The earliest hail from a time when Bowie was as much a jobbing songwriter as he was a performer. Scraping together a living in part by doing lyrical translations for Israeli and Belgian composers, Bowie made demo after demo, which his manager sent to the likes of Peter, Paul & Mary, Jefferson Airplane, Chris Montez, and Tom Jones, with no success.
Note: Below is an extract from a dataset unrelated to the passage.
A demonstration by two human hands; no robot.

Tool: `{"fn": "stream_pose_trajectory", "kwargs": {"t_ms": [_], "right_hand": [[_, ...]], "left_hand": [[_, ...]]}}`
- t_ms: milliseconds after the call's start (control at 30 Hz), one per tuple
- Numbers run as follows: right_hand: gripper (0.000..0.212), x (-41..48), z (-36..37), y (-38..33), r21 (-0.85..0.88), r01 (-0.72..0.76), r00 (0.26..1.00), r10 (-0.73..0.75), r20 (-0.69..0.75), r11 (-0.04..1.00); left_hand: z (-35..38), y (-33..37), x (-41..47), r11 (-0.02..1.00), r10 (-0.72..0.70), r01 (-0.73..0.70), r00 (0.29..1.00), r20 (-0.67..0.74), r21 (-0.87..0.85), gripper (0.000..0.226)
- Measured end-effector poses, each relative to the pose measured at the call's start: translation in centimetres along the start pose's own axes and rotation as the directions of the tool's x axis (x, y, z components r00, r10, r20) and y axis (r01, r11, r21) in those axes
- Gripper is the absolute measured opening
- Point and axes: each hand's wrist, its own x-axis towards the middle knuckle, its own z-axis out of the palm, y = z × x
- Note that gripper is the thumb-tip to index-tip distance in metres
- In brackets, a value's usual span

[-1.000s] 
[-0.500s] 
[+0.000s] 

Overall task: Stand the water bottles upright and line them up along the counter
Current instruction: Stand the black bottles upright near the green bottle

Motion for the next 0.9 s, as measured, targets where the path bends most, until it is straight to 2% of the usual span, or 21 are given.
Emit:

A few took chances with Bowie’s material in the Sixties. In 1965, Kenny Miller sang Bowie’s fledgling composition “Take My Tip”. There was Billy Fury’s go at “Silly Boy Blue”, with Fury gamely handling lines like “yak-butter statues/ that melt in the sun.” Better still is The Slender Plenty’s version of a song that Bowie never recorded (though a demo exists): “Silver Tree Top School For Boys,” in which masters and boys in a public school share joints on the cricket pitch.
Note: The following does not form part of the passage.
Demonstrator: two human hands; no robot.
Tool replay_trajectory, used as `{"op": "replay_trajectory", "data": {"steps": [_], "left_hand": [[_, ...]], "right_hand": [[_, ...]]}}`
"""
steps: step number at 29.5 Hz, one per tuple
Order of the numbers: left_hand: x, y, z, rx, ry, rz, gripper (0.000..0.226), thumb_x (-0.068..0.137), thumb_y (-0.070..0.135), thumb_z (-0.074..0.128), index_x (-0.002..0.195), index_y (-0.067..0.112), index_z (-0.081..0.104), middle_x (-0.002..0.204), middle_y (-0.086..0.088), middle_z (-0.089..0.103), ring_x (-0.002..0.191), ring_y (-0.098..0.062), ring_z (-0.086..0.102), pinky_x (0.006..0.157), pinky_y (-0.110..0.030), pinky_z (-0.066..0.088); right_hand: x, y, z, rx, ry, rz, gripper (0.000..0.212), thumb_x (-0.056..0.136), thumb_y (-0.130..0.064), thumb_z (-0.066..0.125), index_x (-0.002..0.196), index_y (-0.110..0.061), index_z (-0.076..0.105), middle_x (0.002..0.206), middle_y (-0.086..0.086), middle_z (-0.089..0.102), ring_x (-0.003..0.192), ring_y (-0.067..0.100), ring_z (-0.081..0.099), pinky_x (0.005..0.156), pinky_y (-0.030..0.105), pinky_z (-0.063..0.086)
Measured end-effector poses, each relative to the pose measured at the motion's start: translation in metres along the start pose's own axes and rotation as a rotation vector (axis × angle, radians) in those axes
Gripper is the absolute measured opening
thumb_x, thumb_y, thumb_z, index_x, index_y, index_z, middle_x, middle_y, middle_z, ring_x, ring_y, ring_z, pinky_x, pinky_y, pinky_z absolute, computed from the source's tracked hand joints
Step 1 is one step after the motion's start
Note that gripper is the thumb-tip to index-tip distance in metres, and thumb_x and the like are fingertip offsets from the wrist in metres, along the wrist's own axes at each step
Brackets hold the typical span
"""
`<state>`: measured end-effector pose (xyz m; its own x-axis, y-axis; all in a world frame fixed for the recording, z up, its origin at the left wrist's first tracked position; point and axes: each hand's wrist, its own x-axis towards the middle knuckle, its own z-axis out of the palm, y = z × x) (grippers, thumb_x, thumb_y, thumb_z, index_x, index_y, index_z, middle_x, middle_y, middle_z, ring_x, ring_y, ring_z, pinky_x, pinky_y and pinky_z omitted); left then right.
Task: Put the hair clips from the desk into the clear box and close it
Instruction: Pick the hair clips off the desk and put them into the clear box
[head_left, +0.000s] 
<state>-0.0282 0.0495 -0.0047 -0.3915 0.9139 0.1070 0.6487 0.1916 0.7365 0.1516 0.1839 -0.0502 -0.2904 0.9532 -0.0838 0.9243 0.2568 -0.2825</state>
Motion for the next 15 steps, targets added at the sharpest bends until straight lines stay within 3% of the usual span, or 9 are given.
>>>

Giving Bowie a push after a halt in momentum (he’d had a UK Top 10 hit with “Space Oddity” but his follow-up singles stiffed) was Peter Noone’s take on “Oh! You Pretty Things,” a UK #12 in 1971. Noone and his producer Mickie Most tweaked the lyric (the earth is a “beast” here, not a “bitch”) and smoothed the song’s rough edges. Bowie played what he called “composer’s piano” on the recording, needing multiple takes to get through it, as his hands would cramp up at the keyboard.

Bowie also offered one of his strongest compositions of the period, “All the Young Dudes,” to Mott the Hoople. It was a bequest to a band he liked, and it essentially marked the end of Bowie, Songwriter. Having become a cross-Atlantic rock star with Ziggy Stardust, he no longer had to market his compositions (with a few exceptions–he wrote for Ava Cherry, Mick Ronson and Tina Turner, among others).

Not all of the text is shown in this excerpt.